Eden was also an artist who, during her years in India, created portraits and paintings of Indian princes, soldiers, and servants with both technical skill and "psychological insights". Her book, Portraits of the Princes and People of India, was published in 1844. It contained 24 lithographs that were drawn from her sketches of important Indian subjects such as Dost Muhammad Khan and Ranjit Singh.

Eden also collected coins.

==Fiction==
Eden wrote two successful novels: The Semi-Detached House (1859) and The Semi-Attached Couple (1860). Semi-detached houses were becoming a more widespread form of dwelling for the middle classes, as Britain continued to industrialise and urbanise. The latter book was written in 1829, but not published until 1860. Both have a comic touch that critics have compared with that of Jane Austen, who was Eden's favourite author. The first of the two has been described by John Sutherland as "an accomplished study in the social contrasts of aristocratic style, bourgeois respectability and crass vulgarity."

Eden's letters were published by Violet Dickinson, a close friend of Virginia Woolf. They contain memorable comments on English public life, most famously her welcome for the new King William IV as "an immense improvement on the last unforgiving animal George IV — this man at least wishes to make everybody happy."

Emily Eden's niece Eleanor Lena Eden also took to writing, mainly children's books under the pseudonym Lena.
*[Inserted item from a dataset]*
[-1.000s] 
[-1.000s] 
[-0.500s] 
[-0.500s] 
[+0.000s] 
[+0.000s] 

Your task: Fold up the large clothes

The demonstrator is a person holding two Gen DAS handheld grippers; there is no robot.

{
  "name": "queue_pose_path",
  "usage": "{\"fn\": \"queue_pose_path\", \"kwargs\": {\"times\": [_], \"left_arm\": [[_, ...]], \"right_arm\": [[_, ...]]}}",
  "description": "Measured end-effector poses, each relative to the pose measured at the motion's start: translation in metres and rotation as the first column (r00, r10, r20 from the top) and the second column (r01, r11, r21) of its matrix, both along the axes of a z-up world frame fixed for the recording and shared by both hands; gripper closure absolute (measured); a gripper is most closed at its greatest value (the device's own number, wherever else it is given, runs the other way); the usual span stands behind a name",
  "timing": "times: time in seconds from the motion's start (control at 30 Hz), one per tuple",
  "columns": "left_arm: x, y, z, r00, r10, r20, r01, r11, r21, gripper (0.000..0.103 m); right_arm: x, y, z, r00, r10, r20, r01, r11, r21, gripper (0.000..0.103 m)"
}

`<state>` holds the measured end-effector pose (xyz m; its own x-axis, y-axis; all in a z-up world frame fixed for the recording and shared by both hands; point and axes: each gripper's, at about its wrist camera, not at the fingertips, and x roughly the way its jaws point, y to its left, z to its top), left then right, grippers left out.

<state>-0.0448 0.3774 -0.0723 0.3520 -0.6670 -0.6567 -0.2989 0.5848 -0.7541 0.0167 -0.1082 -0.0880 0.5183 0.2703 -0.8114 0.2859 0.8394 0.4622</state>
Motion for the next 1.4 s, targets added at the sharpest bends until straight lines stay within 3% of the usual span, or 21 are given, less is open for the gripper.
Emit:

The structure of her 1867 novel Dumbleton Common, which has "Little Miss Patty" detailing gossip in a hamlet outside London, was inspired by Cranford.

==Lord Melbourne==
Emily Eden never married and was financially well enough off not to need to write, but did so out of passion. After the death of Lady Caroline Lamb, mutual friends hoped she might marry Lord Melbourne, who had become a close friend, although she claimed to find him "bewildering" and to be shocked by his profanity. Melbourne's biographer Lord David Cecil remarks that it might have been an excellent thing if they had married, but "love is not the child of wisdom, and neither of them wanted to."

==Personality==
Her letters explored London, the colonies, and the high seas. Prudence Hannay argues that armed with "strong feelings and a forthright outlook on life, acute powers of observation and a gift of beautifully translating into words the sense of the ridiculous", she devoted her life to writing. In a 2013 history of her brother's term as Governor General of India, Emily Eden is described as a "waspish but adoring" sister, whose diary was to become one of the most celebrated travel accounts of the period.